Fast access all-flash array vendor Pure Storage has indicated an interest in long-term archival storage by investing in ceramic storage startup Cerabyte and gaining a board seat.
Cerabyte is developing archival ceramic-coated glass tablet storage with binary ones and zeros indicated by the presence or absence of femtosecond laser-punched pits in the ceramic layer. These are written as QR codes and read by scanning microscopy. The glass tablets are stored in a robotic library system, akin to a tape library. Unlike tape media, which needs replacing every decade or so, the data on these glass tablets is immutable, and the tablets can hold more data than a tape cartridge.
Pure is making a strategic investment in Cerabyte – the amount has not been disclosed – and John Colgrove, Founder and Chief Visionary Officer at Pure Storage, is joining Cerabyte’s board.

Colgrove said in a statement: “Pure’s investment in Cerabyte and joint partnership will allow us to offer our customers sustainable and immutable data storage solutions that are revolutionizing the industry. By disrupting the archival storage market, we are paving the way for longer lasting and easier to manage long-term storage.”
Cerabyte is based in Munich. It has developed a functioning end-to-end data prototype system and aims to build a commercial product. Cerabyte set up a US operation in 2023 and recruited Silicon Valley-based Steffen Helmold as director. Earlier this year it opened two US offices in Santa Clara, California, and Boulder, Colorado.
The US Cerabyte operation has landed a big fish in the shape of Pure Storage. Pure says of the move that it’s delivering the industry’s best platform to store, manage, and protect the world’s data. This strategic investment in Cerabyte will enable the company to extend this mission further. Cerabyte claims its tech can store all data virtually forever and preserve today’s digital records for future use through the use of its ceramic data storage.

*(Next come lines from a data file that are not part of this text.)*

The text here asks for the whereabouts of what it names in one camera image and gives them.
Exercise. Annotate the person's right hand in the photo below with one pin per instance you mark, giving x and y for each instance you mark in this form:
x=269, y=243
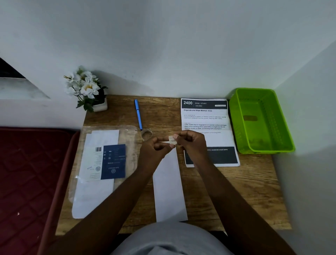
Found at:
x=195, y=147

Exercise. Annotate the person's left hand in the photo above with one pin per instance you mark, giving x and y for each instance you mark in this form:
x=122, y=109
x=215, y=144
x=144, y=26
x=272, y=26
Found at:
x=148, y=153

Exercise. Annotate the person's left fingers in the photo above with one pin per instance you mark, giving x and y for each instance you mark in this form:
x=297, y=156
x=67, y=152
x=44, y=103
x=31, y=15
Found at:
x=161, y=147

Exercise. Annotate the person's right fingers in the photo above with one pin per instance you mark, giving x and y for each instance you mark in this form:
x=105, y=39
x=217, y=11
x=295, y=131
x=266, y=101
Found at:
x=182, y=139

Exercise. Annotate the small white paper scrap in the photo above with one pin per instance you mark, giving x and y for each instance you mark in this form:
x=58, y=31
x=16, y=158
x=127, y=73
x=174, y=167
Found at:
x=170, y=140

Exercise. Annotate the person's right forearm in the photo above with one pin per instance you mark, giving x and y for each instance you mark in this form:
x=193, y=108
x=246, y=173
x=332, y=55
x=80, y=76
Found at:
x=236, y=210

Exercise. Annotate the person's left forearm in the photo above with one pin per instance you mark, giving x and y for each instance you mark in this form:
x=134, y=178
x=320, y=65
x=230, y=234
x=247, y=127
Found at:
x=110, y=210

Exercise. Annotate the clear tape roll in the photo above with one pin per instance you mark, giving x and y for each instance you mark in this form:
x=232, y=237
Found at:
x=146, y=134

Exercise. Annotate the printed black and white sheet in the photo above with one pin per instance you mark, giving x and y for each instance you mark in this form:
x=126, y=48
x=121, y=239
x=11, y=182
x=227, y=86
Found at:
x=204, y=115

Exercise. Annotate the clear plastic sleeve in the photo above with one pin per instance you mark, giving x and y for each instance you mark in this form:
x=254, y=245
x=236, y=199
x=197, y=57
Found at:
x=128, y=157

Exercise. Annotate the blue pen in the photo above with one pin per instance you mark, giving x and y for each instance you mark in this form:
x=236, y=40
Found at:
x=138, y=114

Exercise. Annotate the long white paper strip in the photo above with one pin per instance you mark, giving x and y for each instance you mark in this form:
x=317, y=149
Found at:
x=169, y=191

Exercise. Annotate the navy and white label card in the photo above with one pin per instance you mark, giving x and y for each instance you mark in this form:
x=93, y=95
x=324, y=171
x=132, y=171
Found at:
x=112, y=163

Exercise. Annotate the small white plant pot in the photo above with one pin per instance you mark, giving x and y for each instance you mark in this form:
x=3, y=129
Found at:
x=101, y=105

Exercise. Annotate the green plastic basket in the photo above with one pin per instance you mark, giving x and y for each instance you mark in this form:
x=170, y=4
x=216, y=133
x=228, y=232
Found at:
x=259, y=123

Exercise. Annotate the white paper sheet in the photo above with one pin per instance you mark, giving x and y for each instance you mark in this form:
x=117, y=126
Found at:
x=90, y=197

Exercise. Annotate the person's grey shirt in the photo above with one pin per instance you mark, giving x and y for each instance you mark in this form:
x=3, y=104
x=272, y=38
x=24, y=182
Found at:
x=170, y=240

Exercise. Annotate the artificial white flower plant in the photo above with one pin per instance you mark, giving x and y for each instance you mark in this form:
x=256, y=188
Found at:
x=84, y=85

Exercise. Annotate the dark red quilted mattress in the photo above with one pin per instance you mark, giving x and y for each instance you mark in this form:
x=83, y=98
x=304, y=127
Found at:
x=26, y=189

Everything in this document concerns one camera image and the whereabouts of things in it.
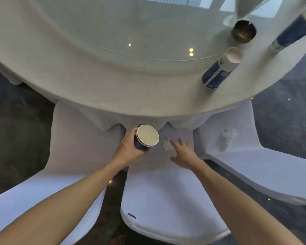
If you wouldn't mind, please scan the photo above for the person's left hand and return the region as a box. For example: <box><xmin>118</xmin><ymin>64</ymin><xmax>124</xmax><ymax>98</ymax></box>
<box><xmin>114</xmin><ymin>128</ymin><xmax>150</xmax><ymax>168</ymax></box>

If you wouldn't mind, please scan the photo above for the person's right hand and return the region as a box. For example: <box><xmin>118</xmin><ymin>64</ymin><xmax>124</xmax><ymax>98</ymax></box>
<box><xmin>170</xmin><ymin>138</ymin><xmax>203</xmax><ymax>172</ymax></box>

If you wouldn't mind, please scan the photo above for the blue paper cup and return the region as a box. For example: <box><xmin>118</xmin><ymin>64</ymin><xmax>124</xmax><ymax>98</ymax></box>
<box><xmin>202</xmin><ymin>47</ymin><xmax>243</xmax><ymax>89</ymax></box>
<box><xmin>271</xmin><ymin>7</ymin><xmax>306</xmax><ymax>52</ymax></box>
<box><xmin>134</xmin><ymin>124</ymin><xmax>160</xmax><ymax>151</ymax></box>

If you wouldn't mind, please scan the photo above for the person's left forearm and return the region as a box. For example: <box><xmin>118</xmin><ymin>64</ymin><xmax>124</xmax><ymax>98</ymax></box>
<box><xmin>0</xmin><ymin>161</ymin><xmax>129</xmax><ymax>245</ymax></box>

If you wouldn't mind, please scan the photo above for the person's right forearm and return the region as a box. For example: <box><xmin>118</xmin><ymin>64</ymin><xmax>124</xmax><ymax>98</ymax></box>
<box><xmin>192</xmin><ymin>162</ymin><xmax>305</xmax><ymax>245</ymax></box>

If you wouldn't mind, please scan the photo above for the crumpled white tissue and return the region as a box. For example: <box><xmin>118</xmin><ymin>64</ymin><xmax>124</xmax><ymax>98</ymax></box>
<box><xmin>163</xmin><ymin>139</ymin><xmax>176</xmax><ymax>152</ymax></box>
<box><xmin>221</xmin><ymin>128</ymin><xmax>238</xmax><ymax>145</ymax></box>

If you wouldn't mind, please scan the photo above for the white covered chair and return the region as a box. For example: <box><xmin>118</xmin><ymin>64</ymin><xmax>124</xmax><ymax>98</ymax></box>
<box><xmin>120</xmin><ymin>122</ymin><xmax>232</xmax><ymax>245</ymax></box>
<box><xmin>0</xmin><ymin>101</ymin><xmax>126</xmax><ymax>245</ymax></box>
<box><xmin>194</xmin><ymin>99</ymin><xmax>306</xmax><ymax>206</ymax></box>

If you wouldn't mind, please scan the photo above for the white tablecloth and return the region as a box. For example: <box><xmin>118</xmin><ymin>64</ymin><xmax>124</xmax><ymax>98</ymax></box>
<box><xmin>0</xmin><ymin>0</ymin><xmax>306</xmax><ymax>132</ymax></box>

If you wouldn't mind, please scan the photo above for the round glass turntable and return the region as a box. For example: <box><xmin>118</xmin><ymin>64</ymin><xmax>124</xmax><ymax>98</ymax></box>
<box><xmin>32</xmin><ymin>0</ymin><xmax>274</xmax><ymax>62</ymax></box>

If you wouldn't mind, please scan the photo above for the dark metal napkin holder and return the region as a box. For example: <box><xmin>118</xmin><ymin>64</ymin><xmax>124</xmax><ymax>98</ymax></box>
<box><xmin>231</xmin><ymin>20</ymin><xmax>257</xmax><ymax>44</ymax></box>

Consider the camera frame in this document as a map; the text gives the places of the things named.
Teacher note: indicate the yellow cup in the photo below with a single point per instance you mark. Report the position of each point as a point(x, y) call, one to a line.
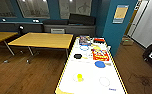
point(80, 77)

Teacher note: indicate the open cardboard box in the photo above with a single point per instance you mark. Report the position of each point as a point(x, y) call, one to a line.
point(127, 41)

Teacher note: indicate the white bowl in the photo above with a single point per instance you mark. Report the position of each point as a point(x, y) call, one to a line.
point(84, 47)

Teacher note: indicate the dark grey sofa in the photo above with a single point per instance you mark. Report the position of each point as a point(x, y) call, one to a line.
point(72, 25)

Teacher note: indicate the flat red object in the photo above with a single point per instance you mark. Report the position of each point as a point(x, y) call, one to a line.
point(99, 40)

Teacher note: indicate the red orange game box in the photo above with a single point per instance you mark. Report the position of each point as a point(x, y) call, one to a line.
point(100, 55)

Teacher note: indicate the blue bowl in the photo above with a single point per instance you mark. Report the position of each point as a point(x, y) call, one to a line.
point(100, 64)

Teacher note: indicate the air hockey table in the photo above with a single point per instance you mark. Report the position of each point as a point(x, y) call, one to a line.
point(88, 76)

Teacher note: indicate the yellow wooden table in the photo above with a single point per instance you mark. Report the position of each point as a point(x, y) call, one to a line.
point(0, 35)
point(42, 39)

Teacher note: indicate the framed interior window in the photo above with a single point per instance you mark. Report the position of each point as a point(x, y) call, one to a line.
point(33, 7)
point(75, 7)
point(3, 7)

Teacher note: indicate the brown wooden door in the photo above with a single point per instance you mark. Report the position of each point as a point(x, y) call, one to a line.
point(132, 21)

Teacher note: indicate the long dark grey bench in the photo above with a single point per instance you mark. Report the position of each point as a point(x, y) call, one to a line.
point(15, 26)

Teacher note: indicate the pale framed wall sign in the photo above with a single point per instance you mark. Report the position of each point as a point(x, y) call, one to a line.
point(120, 14)

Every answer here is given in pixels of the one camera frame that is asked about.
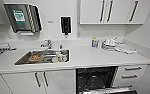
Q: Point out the stainless steel dishwasher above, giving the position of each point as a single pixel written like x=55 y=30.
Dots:
x=96 y=78

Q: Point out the small chrome sink pump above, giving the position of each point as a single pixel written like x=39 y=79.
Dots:
x=60 y=46

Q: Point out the white cup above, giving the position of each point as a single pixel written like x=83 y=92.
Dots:
x=60 y=57

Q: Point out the small dish soap bottle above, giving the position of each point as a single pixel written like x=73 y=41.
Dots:
x=94 y=42

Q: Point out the chrome sink faucet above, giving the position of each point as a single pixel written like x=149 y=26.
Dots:
x=47 y=44

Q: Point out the orange brown bowl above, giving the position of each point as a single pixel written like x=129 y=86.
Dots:
x=34 y=57

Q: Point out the white base cabinet two doors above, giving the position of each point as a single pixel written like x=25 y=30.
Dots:
x=41 y=81

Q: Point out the white folded cloth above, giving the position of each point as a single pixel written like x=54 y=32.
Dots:
x=126 y=50

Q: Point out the stainless steel sink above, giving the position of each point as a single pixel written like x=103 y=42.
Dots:
x=22 y=60

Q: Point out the steel paper towel dispenser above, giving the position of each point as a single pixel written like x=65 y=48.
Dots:
x=21 y=18

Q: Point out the cluttered dish drying rack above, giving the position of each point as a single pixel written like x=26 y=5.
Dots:
x=1 y=51

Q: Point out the black wall soap dispenser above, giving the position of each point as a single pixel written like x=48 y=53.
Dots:
x=65 y=25

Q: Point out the small wall label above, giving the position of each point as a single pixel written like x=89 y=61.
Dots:
x=50 y=22

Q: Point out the white wall cabinet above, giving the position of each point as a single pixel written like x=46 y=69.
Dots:
x=111 y=11

John Monroe, Chief Analyst at Furthur Market Research, said: “The complex global needs of zettabyte-scale archival storage have been poorly served with expensive solutions that consume an inordinate share of the world’s available energy. The storage industry is ripe for transformative disruption. In concert and conjunction with tape, new technologies such as Cerabyte’s will be required to provide viable and cost-effective solutions to enterprise customers’ crucial challenges with the security, immutability and sustainability (SIS) of their vital data.”

Cerabyte CEO Christian Pflaum said: “As the industry is heading towards the Yottabyte Era, sustainable data storage – which eliminates the need for data migration and thereby scales down the energy footprint and TCO – will be critical to harness the data tsunami ahead. We are thrilled to partner with Pure Storage to commercialize ceramic data storage and welcome John to our Board of Directors.”
The whole thrust of Pure’s Cerabyte involvement is to have a glass tablet-based archival storage library that it can sell to its customers, thus disrupting the archive tape-library market. This is a radical move, and would enable Pure to fulfill all the storage hardware system needs of its customers, from real time (FlashArray), near real-time and near line (FlashBlade) to long-term archives. We are looking at a multi-year effort, we think, with a possible demonstration product in 2026 or so. It’s great news for Cerabyte and will prompt tape library system vendors like IBM, Quantum and SpectraLogic to take stock of their tape-based technology and ponder a media evolution.